Pantanal

Natur Pur

Nach unserem Kurzaufenthalt in der Metropole Sao Paulo ging unsere Reise bereits wieder weiter nach Cuiaba. Wir mussten um 3 Uhr morgens aufstehen um unser Flug zu bekommen, aber alles hat gut geklappt und wir kamen pünktlich in Cuiaba an und wurden von einem Taxi Fahrer den wir vorab mit dem Lodge-Besitzer abgestimmt hatten abgeholt. Vom Flughafen aus ging die Fahrt nach Süden zum Pantanal Gebiet weiter mit einem Zwischenhalt in Pocone, dort haben wir im Supermarkt ein wenig eingekauft. Pocone ist die letzte Stadt im Norden des Pantanal-Gebiets, von hier aus fängt die 145km lange unbefestigte Transpantaneira Straße an und führt Richtung Süden bis nach Porto Jofre. Das Pantanal Gebiet ist ein riesiger Feuchtbiotop das fast so groß ist wie die alten Bundesländer. Das Areal liegt größtenteils in Brasilien, aber auch in Bolivien und Paraguay. Flora und Fauna ist hier sehr vielfältig, unter anderem existieren hier über 600 Vogelarten, über 100 Säugetiere, über 200 Fischarten, unzählige Reptilien, Amphibien und Insekten. Und genau deswegen sind wir hier, um möglichst viele Tiere in der Wildnis zu sehen :-)

 

Momentan ist hier Regenzeit, nicht gerade die optimale Bedingung, aber wir sind jetzt gerade in Südamerika und wollten uns nicht entgehen lassen diese herrliche Naturlandschaft uns anzuschauen. Bereits auf dem Weg von Pocone zu unserem Lodge Pousa Alegre hatten wir unzählige Tiere gesehen, unter anderem Capybaras, Rehe, Kaimane und viele Vogelarten. Als wir in unserem Lodge ankamen, hat Luiz uns empfangen, er ist der Hausherr und auch zugleich unser täglicher Tour-Führer. Sein Grundstück hat die Fläche von ca. 7000 ha, früher betrieb sein Vater hier Viehzucht mit fast 5000 Kühen zu Höchstzeiten. Von der Hauptstraße wo sein Grundstückseingang sich befindet fährt man noch fast 7km bis zu dem Lodge, unvorstellbar groß für europäische Verhältnisse. Auf der Lodge waren wir die einzigen Gäste, momentan ist Nebensaison und fast kein Tourist besucht hier die Gegend.

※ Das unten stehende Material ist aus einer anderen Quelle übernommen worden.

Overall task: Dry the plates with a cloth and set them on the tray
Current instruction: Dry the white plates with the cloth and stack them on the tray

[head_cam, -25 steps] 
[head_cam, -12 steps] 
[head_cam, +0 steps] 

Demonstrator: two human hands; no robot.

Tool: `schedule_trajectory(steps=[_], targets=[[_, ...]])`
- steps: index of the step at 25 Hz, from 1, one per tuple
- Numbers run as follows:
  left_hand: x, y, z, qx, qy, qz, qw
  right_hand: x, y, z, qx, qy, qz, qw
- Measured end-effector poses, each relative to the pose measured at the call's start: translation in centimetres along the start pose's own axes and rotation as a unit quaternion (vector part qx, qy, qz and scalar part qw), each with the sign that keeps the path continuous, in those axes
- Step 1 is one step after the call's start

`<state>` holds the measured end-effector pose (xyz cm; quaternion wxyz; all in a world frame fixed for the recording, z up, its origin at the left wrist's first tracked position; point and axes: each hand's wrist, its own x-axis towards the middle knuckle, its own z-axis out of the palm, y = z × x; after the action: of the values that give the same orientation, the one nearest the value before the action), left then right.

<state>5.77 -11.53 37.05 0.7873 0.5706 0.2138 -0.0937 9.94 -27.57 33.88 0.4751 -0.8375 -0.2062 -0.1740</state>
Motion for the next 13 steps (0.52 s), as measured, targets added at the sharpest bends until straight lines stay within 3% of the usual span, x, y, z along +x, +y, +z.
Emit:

Wir hatten hier auf der Lodge eine Gute Verpflegung, Frühstück, Mittag- und Abendessen waren im Preis inbegriffen und das essen hat uns sehr gut geschmeckt. Das Wetter war hier abwechslungsreich, mal regnet es nur kurz, mal ein paar Stunden und wir hatten auch ein paar Tage super Wetter ohne Regen. Unsere Aktivitäten hier waren Wanderungen, Spaziergänge, Ausritte mit den Hauspferden, Paddelboot-Tour und Nachtsafari mit dem Auto. Die Ausritte mit den Pferden durch die tiefen Sumpflandschaften waren schon etwas Besonderes, das kannten wir so auch noch nicht. Wir hatten auch ein Tagesausflug unternommen um nach Süden bis nach Porto Jofre zu fahren, ans Ende des Transpantaneira Straße. Leider mussten wir auf der Hälfte der Stecke umkehren da eine Brücke eingestürzt war und die Brücke nicht passierbar war. Die Bauarbeiter brauchten noch ein bis zwei Tage um sie wieder befahrbar zu machen.

 

Wir hatten hier sehr viele Tiere gesehen, die Bilder findet ihr ja unter der Rubrik Dennis Tierwelt. Leider war es nicht immer möglich ein Foto zu schießen, viele Tiere fliehen bereits wenn sie etwas hören und nachts Fotos von beweglichen Motiven in der Ferne zu schießen ist fast unmöglich. Aber ihr seht ja dann selbst bei den Bildern. Während unsere Nachtsafaris hatten wir auch Ameisenbären, Waschbären, Füchse, Hasen, usw. gesichtet, aber ich konnte leider keine Bilder machen.

 

Uns hat der Aufenthalt hier sehr gut gefallen, einzig die unzähligen Moskitos waren nervig, aber mit langen Klamotten und Moskitonetzen war das Problem dann auch halb so wild.

 

Für uns war Pantanal auch schon die letzte Station in Brasilien, wir werden unsere Reise weiterführen nach Peru, und zwar erst einmal in die Hauptstadt Lima. Wir werden dann wie gehabt von dort aus berichten.